- [TASK BRIEF] Please repeat the lines below, exactly and only, from the one that holds "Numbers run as" through the one that holds "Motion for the".

- [EXERCISE DATA]

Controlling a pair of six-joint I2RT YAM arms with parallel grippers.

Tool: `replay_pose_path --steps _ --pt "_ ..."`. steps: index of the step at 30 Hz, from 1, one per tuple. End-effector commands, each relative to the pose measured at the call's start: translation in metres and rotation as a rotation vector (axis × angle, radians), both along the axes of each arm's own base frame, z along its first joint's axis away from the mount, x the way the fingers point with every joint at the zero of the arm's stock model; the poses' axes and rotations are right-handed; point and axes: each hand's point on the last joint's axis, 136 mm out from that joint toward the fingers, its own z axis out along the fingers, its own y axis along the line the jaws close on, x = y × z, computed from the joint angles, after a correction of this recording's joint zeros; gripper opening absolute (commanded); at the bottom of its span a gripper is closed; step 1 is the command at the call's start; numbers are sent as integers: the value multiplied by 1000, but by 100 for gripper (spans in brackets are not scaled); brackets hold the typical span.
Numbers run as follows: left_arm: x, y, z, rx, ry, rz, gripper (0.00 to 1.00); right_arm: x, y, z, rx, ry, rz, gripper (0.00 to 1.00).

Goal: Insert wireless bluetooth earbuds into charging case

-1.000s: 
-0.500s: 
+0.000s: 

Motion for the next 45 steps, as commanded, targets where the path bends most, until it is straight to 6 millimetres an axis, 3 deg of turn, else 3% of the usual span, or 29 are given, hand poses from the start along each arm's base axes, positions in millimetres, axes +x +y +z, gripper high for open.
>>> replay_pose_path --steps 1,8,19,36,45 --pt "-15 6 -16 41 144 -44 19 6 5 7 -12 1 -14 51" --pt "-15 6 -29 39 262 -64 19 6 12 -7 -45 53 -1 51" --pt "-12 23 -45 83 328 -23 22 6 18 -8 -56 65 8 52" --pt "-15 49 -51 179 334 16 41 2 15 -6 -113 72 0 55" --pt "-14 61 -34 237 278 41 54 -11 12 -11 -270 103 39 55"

- [FINAL ANSWER]
Numbers run as follows: left_arm: x, y, z, rx, ry, rz, gripper (0.00 to 1.00); right_arm: x, y, z, rx, ry, rz, gripper (0.00 to 1.00).

Goal: Insert wireless bluetooth earbuds into charging case

-1.000s: 
-0.500s: 
+0.000s: 

Motion for the next 45 steps, as commanded, targets where the path bends most, until it is straight to 6 millimetres an axis, 3 deg of turn, else 3% of the usual span, or 29 are given, hand poses from the start along each arm's base axes, positions in millimetres, axes +x +y +z, gripper high for open.

The response to this exercise is finished.